Work instruction >> Extract each line holding the word "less" from the entries.

##### Source material #####

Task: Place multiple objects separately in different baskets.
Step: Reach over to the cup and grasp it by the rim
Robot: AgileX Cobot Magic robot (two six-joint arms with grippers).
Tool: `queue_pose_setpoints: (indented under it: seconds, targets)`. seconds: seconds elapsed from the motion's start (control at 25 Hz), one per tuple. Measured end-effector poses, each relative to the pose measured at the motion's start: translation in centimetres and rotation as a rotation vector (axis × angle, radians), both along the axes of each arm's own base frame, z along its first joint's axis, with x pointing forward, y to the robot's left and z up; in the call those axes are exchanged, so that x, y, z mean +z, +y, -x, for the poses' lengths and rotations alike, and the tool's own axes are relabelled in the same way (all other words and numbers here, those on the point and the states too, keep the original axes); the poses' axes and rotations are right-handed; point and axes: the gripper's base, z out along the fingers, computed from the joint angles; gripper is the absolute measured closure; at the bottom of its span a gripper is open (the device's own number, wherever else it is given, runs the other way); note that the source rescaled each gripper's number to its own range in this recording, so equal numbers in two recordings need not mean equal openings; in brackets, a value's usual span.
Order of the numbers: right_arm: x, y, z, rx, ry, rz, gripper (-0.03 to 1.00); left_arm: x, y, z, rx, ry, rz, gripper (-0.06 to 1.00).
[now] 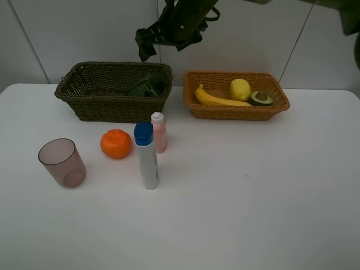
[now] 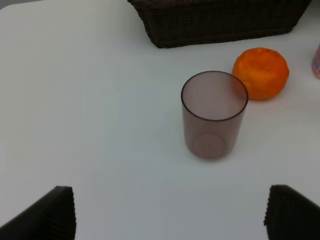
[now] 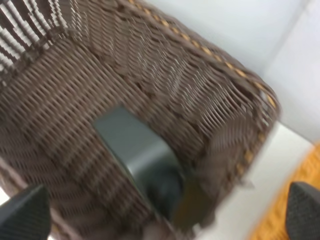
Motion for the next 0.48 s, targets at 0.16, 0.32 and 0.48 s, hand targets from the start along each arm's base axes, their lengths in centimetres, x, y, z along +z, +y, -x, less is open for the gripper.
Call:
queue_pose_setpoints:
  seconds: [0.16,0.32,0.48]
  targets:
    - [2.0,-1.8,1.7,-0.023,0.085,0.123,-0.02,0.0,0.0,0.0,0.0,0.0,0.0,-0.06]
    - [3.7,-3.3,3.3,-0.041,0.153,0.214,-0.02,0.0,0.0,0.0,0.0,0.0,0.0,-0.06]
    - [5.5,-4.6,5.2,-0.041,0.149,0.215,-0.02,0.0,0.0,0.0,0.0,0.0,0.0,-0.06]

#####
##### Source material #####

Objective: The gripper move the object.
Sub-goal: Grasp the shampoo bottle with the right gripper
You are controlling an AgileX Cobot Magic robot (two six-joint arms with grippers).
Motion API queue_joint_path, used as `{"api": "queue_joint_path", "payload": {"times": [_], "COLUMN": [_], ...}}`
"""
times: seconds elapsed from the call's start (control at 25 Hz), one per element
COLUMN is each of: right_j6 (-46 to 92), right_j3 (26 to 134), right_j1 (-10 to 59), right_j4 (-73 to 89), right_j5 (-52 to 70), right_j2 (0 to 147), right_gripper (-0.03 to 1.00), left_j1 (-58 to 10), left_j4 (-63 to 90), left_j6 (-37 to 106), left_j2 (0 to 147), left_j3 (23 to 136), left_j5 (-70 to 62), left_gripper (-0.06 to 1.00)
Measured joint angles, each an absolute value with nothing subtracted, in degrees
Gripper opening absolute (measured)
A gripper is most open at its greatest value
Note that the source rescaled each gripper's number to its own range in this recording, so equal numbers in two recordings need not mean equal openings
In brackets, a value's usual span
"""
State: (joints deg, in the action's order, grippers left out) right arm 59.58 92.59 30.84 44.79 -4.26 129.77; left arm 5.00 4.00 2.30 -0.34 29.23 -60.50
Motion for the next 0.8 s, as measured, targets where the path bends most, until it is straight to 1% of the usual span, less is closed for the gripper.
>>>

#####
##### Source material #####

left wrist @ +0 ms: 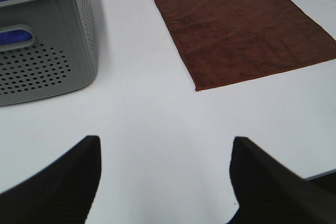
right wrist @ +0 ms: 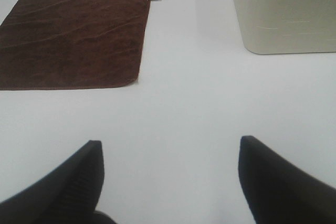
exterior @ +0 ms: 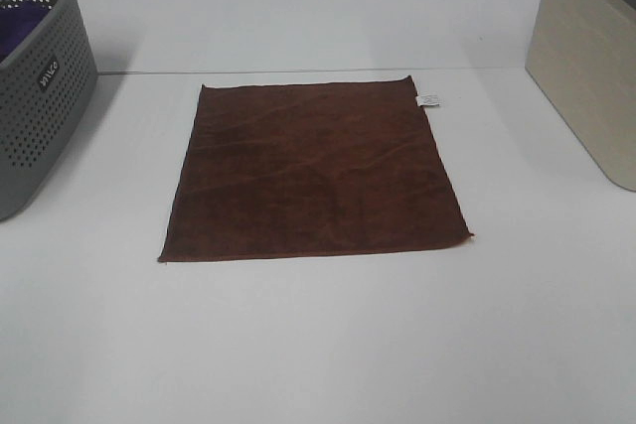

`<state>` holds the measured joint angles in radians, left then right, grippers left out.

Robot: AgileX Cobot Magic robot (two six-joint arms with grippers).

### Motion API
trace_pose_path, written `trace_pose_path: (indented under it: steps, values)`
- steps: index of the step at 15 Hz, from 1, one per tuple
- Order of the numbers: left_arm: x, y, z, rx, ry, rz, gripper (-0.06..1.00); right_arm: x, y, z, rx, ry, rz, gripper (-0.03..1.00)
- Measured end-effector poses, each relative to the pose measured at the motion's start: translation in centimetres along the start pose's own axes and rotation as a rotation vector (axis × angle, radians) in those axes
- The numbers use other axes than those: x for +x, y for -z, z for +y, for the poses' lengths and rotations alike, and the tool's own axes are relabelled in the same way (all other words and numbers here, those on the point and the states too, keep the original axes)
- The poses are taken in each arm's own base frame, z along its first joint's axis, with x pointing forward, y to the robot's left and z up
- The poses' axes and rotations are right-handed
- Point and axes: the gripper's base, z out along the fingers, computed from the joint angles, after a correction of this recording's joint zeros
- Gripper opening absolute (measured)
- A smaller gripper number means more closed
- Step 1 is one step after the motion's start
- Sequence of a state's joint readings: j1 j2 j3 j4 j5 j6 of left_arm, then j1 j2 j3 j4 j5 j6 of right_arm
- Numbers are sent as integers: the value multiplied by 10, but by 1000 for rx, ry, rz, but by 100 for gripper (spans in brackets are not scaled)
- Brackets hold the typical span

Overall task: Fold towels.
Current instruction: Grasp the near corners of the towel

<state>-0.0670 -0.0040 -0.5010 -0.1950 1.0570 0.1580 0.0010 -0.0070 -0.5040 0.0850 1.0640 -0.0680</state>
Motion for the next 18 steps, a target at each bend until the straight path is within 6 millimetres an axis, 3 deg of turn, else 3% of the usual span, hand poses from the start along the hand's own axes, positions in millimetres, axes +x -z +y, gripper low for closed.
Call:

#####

Your response >>
Motion for the next 0.48 s, targets at 0.16, 0.32 and 0.48 s, hand targets from the start along each arm's base axes, their lengths in centimetres, x, y, z along +z, +y, -x, less is open for the gripper.
Motion for the next 0.8 s, as measured, targets where the path bends most, until it is straight to 1% of the usual span, less is closed for the gripper.

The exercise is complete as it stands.